### WORK REQUEST
Reproduce, without any change, the span of lines from the opening of the records below to the line containing "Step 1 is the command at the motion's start", inclusive.

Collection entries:
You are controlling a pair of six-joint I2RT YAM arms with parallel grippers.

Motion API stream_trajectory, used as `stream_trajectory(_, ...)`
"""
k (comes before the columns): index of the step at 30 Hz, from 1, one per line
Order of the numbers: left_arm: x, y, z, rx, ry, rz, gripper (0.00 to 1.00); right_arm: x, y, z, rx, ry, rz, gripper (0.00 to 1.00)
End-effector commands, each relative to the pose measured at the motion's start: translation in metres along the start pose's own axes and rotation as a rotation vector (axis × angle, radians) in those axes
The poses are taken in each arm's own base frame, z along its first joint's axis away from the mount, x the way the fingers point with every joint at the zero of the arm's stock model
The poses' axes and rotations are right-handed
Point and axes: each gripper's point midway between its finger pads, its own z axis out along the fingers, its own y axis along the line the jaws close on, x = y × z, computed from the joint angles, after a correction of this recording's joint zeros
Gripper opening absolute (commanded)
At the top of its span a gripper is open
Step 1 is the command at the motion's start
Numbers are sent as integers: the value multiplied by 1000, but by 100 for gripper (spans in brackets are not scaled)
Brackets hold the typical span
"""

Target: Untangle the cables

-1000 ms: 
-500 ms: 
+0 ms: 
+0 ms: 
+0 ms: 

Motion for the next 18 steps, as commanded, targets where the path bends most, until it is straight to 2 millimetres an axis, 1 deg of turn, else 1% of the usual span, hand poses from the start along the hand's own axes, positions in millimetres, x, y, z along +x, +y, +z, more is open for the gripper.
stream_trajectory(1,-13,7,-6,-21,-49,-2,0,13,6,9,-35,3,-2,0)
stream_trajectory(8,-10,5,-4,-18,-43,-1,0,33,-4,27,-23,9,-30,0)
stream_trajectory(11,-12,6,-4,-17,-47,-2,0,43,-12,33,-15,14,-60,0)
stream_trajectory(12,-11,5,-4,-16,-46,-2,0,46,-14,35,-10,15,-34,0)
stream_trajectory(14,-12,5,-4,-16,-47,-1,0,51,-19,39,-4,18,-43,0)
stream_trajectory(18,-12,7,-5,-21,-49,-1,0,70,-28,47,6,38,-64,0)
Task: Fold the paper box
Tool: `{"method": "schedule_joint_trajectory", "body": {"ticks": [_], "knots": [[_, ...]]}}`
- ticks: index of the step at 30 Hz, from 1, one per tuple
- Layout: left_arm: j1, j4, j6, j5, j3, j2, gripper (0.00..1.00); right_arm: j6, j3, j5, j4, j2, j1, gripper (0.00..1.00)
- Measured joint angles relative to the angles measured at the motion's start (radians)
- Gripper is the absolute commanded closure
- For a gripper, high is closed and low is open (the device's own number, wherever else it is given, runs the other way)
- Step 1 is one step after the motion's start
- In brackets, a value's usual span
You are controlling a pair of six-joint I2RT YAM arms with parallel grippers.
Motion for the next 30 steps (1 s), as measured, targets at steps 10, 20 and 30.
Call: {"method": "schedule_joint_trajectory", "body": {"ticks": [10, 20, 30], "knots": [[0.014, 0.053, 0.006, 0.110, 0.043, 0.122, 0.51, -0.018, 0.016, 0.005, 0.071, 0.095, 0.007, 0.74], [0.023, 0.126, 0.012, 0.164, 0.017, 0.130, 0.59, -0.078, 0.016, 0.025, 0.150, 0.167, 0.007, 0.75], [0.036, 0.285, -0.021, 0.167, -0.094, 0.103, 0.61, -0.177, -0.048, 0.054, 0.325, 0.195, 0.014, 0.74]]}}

### ANSWER SPACE
You are controlling a pair of six-joint I2RT YAM arms with parallel grippers.

Motion API stream_trajectory, used as `stream_trajectory(_, ...)`
"""
k (comes before the columns): index of the step at 30 Hz, from 1, one per line
Order of the numbers: left_arm: x, y, z, rx, ry, rz, gripper (0.00 to 1.00); right_arm: x, y, z, rx, ry, rz, gripper (0.00 to 1.00)
End-effector commands, each relative to the pose measured at the motion's start: translation in metres along the start pose's own axes and rotation as a rotation vector (axis × angle, radians) in those axes
The poses are taken in each arm's own base frame, z along its first joint's axis away from the mount, x the way the fingers point with every joint at the zero of the arm's stock model
The poses' axes and rotations are right-handed
Point and axes: each gripper's point midway between its finger pads, its own z axis out along the fingers, its own y axis along the line the jaws close on, x = y × z, computed from the joint angles, after a correction of this recording's joint zeros
Gripper opening absolute (commanded)
At the top of its span a gripper is open
Step 1 is the command at the motion's start

No further response is needed.